EXERCISE REQUIREMENTS: Search the data below for "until"; list each line that holds it.

[Records from a data collection]
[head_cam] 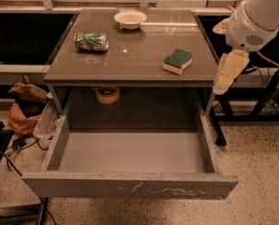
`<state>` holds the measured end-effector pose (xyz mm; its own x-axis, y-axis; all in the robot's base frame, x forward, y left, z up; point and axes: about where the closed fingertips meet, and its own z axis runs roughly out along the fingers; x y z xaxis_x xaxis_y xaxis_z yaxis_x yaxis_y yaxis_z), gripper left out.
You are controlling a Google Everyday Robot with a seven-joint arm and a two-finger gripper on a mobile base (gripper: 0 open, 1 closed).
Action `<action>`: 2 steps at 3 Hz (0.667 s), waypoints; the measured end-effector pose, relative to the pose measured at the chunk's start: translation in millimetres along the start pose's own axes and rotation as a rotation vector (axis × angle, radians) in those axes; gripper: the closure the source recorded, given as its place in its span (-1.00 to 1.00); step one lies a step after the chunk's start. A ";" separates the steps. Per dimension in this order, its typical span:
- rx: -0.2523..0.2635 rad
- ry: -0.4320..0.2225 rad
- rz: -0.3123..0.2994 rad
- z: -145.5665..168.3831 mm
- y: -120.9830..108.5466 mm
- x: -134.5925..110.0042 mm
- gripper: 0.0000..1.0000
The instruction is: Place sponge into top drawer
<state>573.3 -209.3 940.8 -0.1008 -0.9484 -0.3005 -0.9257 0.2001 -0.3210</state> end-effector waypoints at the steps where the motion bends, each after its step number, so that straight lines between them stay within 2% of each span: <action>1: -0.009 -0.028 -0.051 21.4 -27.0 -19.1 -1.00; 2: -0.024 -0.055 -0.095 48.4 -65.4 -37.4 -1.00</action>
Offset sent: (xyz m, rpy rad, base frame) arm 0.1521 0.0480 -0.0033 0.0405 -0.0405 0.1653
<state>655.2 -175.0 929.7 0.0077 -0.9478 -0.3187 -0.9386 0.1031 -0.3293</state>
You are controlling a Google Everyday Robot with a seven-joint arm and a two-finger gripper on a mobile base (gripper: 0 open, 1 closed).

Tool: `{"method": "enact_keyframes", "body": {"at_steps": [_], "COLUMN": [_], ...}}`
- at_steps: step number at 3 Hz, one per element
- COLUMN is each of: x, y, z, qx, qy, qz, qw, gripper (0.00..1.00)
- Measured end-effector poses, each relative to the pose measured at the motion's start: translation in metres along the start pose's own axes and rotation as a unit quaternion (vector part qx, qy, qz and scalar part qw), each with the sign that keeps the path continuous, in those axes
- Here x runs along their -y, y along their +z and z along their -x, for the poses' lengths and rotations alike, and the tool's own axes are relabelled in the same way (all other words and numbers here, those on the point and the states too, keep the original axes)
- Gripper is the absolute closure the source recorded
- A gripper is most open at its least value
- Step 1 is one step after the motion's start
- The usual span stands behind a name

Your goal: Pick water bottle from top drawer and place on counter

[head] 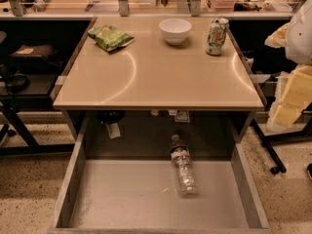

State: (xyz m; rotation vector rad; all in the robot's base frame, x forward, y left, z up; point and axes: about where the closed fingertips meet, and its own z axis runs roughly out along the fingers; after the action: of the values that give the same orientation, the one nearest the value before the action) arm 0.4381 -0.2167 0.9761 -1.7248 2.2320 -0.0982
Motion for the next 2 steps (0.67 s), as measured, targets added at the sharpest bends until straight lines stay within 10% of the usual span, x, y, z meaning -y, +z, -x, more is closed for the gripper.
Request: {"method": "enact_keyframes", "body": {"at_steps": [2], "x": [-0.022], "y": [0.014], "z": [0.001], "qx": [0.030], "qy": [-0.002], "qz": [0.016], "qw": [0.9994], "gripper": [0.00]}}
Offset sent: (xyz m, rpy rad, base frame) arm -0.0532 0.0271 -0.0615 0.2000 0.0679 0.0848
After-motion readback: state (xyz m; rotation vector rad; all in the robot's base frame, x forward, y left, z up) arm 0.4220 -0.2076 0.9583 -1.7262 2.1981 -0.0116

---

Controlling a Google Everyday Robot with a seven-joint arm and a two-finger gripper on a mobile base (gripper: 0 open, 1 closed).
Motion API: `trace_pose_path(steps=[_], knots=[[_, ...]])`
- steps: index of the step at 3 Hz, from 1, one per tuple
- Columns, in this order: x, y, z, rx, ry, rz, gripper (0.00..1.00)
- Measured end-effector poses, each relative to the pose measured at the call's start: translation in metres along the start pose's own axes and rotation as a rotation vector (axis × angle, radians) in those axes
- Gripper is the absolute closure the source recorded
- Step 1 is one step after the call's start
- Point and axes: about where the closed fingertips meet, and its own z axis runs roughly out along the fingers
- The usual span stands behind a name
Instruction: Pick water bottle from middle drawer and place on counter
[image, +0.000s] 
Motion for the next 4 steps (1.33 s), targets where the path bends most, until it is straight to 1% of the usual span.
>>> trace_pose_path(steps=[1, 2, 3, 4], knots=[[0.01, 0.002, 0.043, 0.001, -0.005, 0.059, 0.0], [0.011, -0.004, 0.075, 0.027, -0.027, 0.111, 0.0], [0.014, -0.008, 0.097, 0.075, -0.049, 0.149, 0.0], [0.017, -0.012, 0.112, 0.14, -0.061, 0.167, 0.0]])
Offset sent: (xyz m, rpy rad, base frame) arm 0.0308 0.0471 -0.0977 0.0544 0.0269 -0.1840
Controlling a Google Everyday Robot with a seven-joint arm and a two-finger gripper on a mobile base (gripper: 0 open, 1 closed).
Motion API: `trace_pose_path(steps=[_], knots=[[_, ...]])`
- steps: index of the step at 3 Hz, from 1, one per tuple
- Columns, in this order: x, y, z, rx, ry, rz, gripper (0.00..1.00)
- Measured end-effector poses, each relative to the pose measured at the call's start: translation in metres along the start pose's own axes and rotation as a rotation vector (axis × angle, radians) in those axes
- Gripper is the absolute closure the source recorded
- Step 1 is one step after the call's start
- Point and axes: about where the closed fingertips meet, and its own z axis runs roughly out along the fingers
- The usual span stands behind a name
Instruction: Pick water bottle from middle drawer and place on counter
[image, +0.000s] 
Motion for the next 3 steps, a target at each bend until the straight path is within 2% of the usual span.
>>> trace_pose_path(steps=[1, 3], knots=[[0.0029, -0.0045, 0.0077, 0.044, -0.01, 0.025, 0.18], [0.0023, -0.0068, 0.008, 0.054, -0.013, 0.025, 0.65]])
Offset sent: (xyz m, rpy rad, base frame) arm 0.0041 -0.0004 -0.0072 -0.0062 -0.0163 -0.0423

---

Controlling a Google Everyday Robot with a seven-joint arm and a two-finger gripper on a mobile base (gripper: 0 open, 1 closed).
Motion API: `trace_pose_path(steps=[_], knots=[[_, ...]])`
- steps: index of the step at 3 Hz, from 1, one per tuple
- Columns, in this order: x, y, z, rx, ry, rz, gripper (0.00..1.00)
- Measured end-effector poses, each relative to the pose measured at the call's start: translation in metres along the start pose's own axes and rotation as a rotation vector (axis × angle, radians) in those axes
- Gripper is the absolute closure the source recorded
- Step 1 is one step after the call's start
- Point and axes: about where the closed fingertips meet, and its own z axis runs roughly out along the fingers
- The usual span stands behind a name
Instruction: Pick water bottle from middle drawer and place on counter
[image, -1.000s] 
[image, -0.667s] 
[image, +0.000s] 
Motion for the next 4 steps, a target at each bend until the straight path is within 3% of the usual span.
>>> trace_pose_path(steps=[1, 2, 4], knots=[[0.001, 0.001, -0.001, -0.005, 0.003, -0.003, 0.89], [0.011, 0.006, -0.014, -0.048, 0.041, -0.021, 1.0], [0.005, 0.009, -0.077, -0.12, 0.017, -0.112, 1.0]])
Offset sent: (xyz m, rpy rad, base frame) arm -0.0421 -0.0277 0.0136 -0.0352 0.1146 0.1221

ANSWER SECTION:
Motion for the next 2 steps (0.67 s), as measured, targets added at the sharpest bends until straight lines stay within 10% of the usual span, x, y, z meaning -y, +z, -x, more is closed for the gripper.
Motion for the next 4 steps (1.33 s), targets where the path bends most, until it is straight to 1% of the usual span.
Motion for the next 3 steps, a target at each bend until the straight path is within 2% of the usual span.
Motion for the next 4 steps, a target at each bend until the straight path is within 3% of the usual span.

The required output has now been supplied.